Saudi-Pak The EduCast Platform To Train 1,500 Afghan Doctors

IsDB recently approved $180,000 for platform’s eDoctors programme as part of its technical assistance grant for establishing cutting-edge online health education centres in Afghanistan.

Saudi-Pak The EduCast Platform To Train 1,500 Afghan Doctors

As the programme received funding from the Islamic Development Bank, a Saudi-Pakistani online education platform will begin training more than 1,500 Afghan doctors, according to its CEO, who spoke to Arab News. Educators in Pakistan and Pakistani expatriates in Saudi Arabia are partners in the Karachi-based EduCast platform.

Since its founding in 2016, the EduCast platform has offered services to pilgrims in Saudi Arabia, Yemen, and Pakistan.

The IsDB recently approved $180,000 for the platform’s eDoctors programme as part of its technical assistance grant for establishing cutting-edge online health education centres in Afghanistan, where the country’s health system is in danger of collapsing due to years of understaffing, underfunding, and inadequate equipment.

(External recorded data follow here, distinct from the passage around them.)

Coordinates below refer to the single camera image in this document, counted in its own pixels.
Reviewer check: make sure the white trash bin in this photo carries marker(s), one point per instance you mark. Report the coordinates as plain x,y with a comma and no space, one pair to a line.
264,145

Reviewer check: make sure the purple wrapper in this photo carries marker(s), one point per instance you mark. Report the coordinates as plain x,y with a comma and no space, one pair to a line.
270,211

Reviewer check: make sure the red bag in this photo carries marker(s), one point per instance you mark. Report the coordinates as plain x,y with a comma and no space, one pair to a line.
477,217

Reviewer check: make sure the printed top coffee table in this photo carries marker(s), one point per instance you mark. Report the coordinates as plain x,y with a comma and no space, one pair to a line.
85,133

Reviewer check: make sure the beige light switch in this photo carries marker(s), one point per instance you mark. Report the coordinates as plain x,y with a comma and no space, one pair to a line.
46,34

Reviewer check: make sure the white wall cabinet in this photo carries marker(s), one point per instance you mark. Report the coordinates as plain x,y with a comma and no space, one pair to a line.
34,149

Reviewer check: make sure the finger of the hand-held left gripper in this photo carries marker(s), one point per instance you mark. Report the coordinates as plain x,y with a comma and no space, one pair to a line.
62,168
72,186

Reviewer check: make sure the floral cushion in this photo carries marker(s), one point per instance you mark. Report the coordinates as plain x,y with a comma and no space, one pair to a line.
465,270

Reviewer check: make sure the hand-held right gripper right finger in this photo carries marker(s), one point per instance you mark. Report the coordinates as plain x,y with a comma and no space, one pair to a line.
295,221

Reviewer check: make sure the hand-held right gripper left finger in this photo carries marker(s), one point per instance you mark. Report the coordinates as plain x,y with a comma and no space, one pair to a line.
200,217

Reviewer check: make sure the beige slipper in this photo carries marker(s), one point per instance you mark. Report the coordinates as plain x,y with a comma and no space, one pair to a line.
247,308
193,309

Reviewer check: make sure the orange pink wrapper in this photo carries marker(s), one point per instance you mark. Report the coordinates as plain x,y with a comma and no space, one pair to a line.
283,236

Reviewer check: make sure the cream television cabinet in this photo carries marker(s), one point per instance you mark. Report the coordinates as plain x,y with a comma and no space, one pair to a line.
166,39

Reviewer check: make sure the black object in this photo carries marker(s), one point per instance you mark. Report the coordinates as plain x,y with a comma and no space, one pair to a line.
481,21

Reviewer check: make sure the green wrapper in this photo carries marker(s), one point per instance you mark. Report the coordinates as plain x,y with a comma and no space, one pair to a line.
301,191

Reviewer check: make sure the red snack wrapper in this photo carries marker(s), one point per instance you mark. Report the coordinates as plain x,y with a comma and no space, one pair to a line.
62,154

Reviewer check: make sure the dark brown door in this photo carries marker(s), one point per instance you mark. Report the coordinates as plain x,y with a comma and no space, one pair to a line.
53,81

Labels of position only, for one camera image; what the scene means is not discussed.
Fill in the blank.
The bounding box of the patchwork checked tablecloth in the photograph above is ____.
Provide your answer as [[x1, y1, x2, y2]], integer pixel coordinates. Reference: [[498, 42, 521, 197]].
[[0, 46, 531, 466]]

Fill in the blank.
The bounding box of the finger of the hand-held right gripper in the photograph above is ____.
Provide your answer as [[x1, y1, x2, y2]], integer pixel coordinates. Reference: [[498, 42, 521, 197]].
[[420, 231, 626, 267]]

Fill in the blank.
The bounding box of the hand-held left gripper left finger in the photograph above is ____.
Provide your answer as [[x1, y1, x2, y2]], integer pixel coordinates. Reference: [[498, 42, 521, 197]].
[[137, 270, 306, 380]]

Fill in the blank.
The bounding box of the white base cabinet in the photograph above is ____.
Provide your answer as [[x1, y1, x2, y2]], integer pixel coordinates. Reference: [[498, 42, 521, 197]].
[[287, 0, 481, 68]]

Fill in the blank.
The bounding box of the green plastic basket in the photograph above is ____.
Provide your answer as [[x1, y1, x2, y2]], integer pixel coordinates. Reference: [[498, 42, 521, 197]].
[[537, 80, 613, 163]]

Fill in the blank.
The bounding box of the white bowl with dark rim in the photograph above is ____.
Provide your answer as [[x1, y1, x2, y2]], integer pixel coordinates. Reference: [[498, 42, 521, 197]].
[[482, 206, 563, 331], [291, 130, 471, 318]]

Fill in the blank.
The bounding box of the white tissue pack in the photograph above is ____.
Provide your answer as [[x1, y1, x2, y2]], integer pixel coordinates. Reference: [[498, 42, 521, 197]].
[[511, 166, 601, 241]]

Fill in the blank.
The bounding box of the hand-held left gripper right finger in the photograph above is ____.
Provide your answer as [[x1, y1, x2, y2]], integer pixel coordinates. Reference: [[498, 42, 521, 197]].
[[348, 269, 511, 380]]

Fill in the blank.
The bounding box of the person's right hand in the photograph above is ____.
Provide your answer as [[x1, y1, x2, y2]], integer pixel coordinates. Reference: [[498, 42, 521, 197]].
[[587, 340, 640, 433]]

Abdullah Butt, the founder and CEO of EduCast, told Arab News on Thursday that his company had received grant assistance from the IsDB to carry out the Afghanistan Medical Education Uplift Program and offer online expert opinion services to Afghan doctors in six Afghan provinces.

EduCast has already established a presence in Afghanistan, where it has been conducting teleconsultations with doctors at the Shefajo Hospital for Women and Children in Kabul since last year.

Through doctor-to-doctor online consultation, online seminars, and on-site training at medical facilities in neighbouring Pakistan, the new programme seeks to train and certify 1,500 Afghan doctors.

In six regional hospitals in Kabul, Jalalabad, Kandahar, Herat, Mazar-e Sharif, and Khost, Butt said, “We will set up telehealth education and clinical support facilities starting from this month.

“The online training program will be followed by in-person training for one or two months in Pakistan’s hospitals in Peshawar, Karachi and Islamabad in key health-related areas of high demand, including maternal and neonatal child health, and infectious and non-communicable diseases.”

Since many international aid organisations left the country after the Taliban took power in 2021, the situation for doctors practising in Afghanistan has gotten worse.

They lack ongoing training in their specialised fields. According to Butt, “establishing telemedicine and e-health as national platforms has been suggested to improve overall health care service delivery since medical universities in Afghanistan do not provide CME-related programmes.

After international donor organisations withdrew from Afghanistan, the IsDB-funded project identified the provision of health care services as a remedy for the negative effects of economic and political instability.

Approximately 1,200 doctors from around the world have joined the eDoctors programme since it launched in 2019. Since then, EduCast estimates that it has offered e-health services and counselling to more than 4.4 million patients.